Keeping every word the same, return the listing from its first line until the line holding "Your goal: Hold" has been returned as well.

━━━ THE DATA ━━━

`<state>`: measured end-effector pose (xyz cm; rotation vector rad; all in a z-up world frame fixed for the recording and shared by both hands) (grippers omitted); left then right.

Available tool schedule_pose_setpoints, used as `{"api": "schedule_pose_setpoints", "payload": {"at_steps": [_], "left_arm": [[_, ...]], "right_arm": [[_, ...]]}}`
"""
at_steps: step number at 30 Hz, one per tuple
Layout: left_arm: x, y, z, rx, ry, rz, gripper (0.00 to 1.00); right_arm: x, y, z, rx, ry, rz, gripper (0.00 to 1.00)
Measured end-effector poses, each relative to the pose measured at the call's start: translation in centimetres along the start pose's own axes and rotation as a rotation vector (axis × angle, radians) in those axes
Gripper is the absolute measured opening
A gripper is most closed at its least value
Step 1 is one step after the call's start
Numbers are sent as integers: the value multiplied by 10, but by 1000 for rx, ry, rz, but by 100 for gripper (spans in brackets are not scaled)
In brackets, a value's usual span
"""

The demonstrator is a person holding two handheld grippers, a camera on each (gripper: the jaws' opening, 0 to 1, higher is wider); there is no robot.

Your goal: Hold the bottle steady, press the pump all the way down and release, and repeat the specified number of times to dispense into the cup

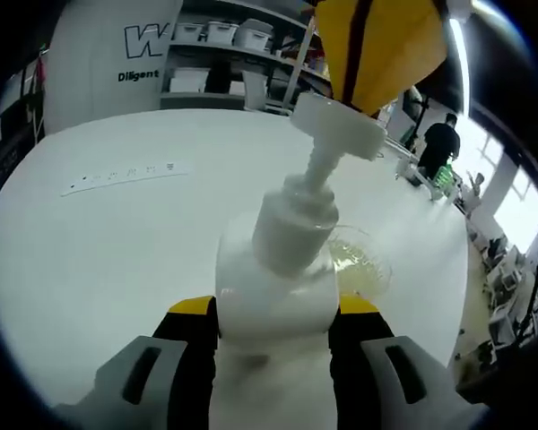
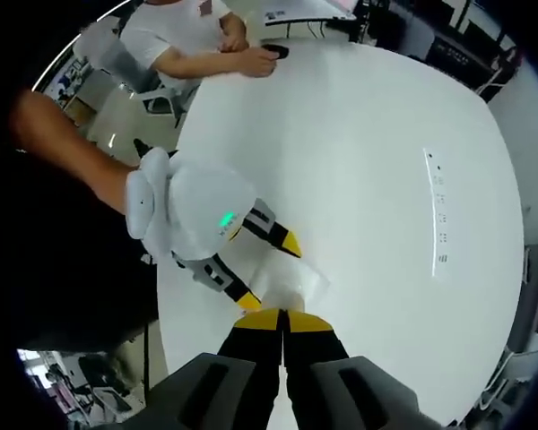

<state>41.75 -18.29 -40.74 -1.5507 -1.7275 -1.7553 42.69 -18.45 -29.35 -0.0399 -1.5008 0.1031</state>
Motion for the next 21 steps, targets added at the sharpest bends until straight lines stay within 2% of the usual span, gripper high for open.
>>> {"api": "schedule_pose_setpoints", "payload": {"at_steps": [3, 11, 21], "left_arm": [[0, 0, 1, -1, -2, -1, 47], [1, 0, 0, 0, -4, -6, 47], [0, 0, 0, -4, -9, -7, 47]], "right_arm": [[-1, 0, -2, 42, -16, 27, 0], [-1, -1, -5, 7, 38, 19, 0], [-2, -1, -6, -65, 66, 0, 0]]}}
Point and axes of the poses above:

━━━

REPLY:
`<state>`: measured end-effector pose (xyz cm; rotation vector rad; all in a z-up world frame fixed for the recording and shared by both hands) (grippers omitted); left then right.

Available tool schedule_pose_setpoints, used as `{"api": "schedule_pose_setpoints", "payload": {"at_steps": [_], "left_arm": [[_, ...]], "right_arm": [[_, ...]]}}`
"""
at_steps: step number at 30 Hz, one per tuple
Layout: left_arm: x, y, z, rx, ry, rz, gripper (0.00 to 1.00); right_arm: x, y, z, rx, ry, rz, gripper (0.00 to 1.00)
Measured end-effector poses, each relative to the pose measured at the call's start: translation in centimetres along the start pose's own axes and rotation as a rotation vector (axis × angle, radians) in those axes
Gripper is the absolute measured opening
A gripper is most closed at its least value
Step 1 is one step after the call's start
Numbers are sent as integers: the value multiplied by 10, but by 1000 for rx, ry, rz, but by 100 for gripper (spans in brackets are not scaled)
In brackets, a value's usual span
"""

The demonstrator is a person holding two handheld grippers, a camera on each (gripper: the jaws' opening, 0 to 1, higher is wider); there is no robot.

Your goal: Hold the bottle steady, press the pump all the way down and release, and repeat the specified number of times to dispense into the cup

The response has been given in full.